▽

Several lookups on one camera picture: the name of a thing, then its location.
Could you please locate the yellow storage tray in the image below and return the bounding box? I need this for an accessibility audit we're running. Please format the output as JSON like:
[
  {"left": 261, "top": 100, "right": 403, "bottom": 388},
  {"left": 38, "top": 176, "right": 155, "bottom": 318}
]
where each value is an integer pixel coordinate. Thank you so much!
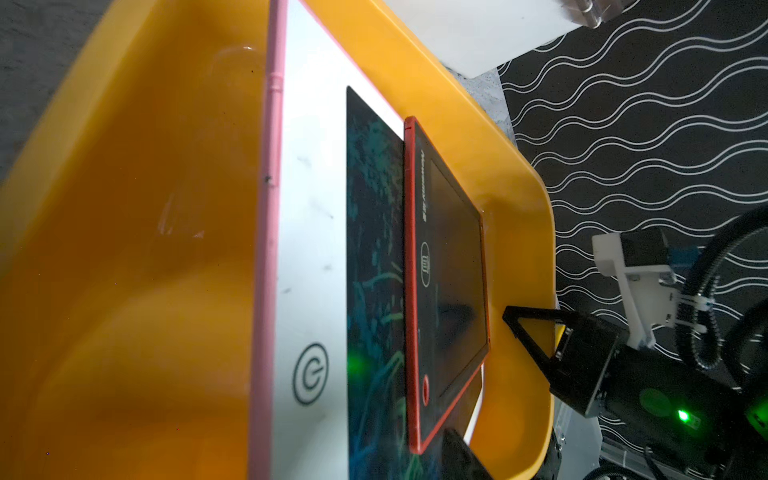
[{"left": 1, "top": 1, "right": 555, "bottom": 479}]

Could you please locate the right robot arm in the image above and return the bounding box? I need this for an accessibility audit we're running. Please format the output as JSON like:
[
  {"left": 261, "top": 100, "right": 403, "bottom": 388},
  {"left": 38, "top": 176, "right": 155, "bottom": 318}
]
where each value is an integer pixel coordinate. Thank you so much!
[{"left": 503, "top": 207, "right": 767, "bottom": 479}]

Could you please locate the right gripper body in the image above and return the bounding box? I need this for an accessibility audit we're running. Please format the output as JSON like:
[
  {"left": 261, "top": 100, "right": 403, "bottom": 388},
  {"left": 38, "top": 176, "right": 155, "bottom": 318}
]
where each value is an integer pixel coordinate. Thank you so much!
[{"left": 548, "top": 311, "right": 745, "bottom": 469}]

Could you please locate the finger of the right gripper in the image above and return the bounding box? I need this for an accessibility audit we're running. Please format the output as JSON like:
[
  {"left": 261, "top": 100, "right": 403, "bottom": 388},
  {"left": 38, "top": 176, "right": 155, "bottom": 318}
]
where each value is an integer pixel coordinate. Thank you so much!
[{"left": 501, "top": 304, "right": 577, "bottom": 376}]

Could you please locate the brown white storage case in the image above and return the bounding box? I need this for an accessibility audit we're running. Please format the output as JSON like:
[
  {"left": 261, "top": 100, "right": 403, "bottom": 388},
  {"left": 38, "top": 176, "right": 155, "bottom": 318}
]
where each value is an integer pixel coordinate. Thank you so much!
[{"left": 385, "top": 0, "right": 633, "bottom": 78}]

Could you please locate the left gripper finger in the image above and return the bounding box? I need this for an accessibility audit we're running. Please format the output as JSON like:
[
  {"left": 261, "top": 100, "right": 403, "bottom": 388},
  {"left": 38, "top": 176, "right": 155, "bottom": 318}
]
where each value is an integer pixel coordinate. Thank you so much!
[{"left": 440, "top": 428, "right": 492, "bottom": 480}]

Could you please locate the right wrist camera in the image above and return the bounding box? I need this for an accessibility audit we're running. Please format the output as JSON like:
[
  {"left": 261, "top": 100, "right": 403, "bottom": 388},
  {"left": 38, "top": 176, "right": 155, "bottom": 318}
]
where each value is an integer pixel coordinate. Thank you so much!
[{"left": 592, "top": 228, "right": 707, "bottom": 350}]

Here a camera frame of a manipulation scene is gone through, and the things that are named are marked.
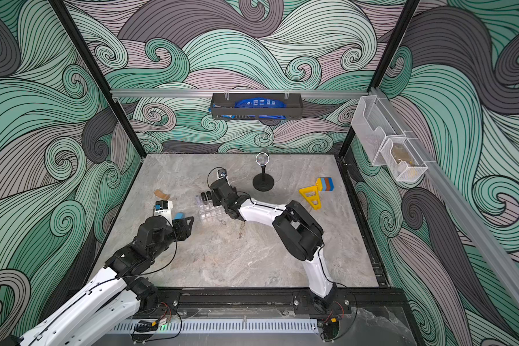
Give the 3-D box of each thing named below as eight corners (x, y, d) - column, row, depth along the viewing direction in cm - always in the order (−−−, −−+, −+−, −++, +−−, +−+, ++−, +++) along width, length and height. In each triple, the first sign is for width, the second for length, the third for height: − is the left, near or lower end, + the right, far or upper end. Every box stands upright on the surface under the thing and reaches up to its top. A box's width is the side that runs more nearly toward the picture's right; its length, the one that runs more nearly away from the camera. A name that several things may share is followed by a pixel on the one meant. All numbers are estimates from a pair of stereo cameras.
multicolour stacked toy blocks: (317, 191, 107) (319, 187, 105) (315, 181, 111) (316, 177, 109) (332, 191, 107) (334, 187, 105) (329, 181, 111) (331, 177, 109)
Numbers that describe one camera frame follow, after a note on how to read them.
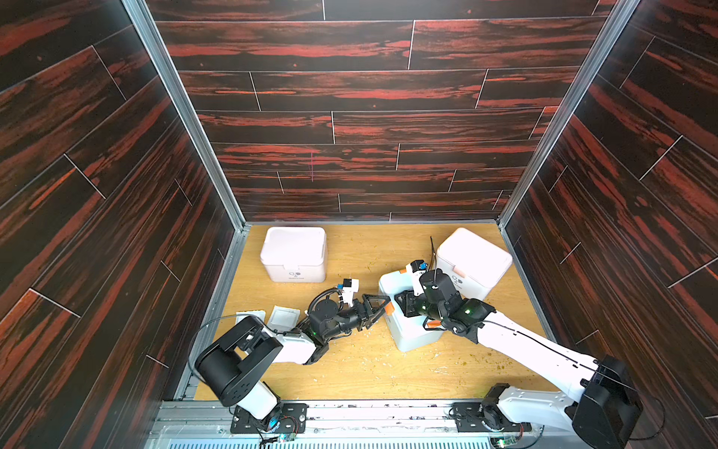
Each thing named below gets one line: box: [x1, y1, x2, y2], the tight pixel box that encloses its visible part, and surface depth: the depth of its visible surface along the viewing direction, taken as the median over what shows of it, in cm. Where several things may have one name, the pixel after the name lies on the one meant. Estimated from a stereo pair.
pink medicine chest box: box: [259, 226, 328, 284], surface depth 96 cm
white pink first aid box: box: [435, 227, 514, 301], surface depth 95 cm
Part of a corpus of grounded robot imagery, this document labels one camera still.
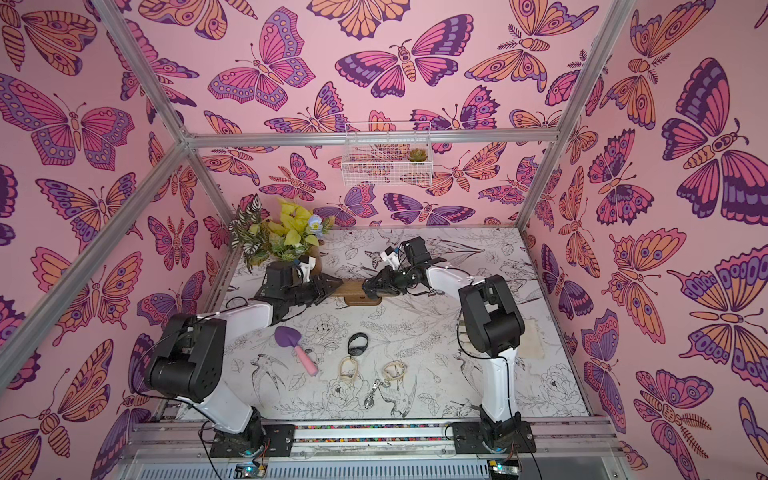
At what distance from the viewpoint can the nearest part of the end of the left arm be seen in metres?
0.74

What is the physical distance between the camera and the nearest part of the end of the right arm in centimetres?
79

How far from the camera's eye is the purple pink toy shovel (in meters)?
0.87

△

Problem description = Now repeat exactly the lines from the one with "Part of a corpus" through the end of the listing above, both included, omitting all pictures.

Problem solution =
Part of a corpus of grounded robot imagery, this document labels one camera still.
At what distance from the viewpoint can the nearest part of the end of the left arm be seen in metres?
0.74

What is the physical distance between the camera and the nearest part of the end of the right arm in centimetres?
79

How far from the camera's eye is the purple pink toy shovel (in meters)?
0.87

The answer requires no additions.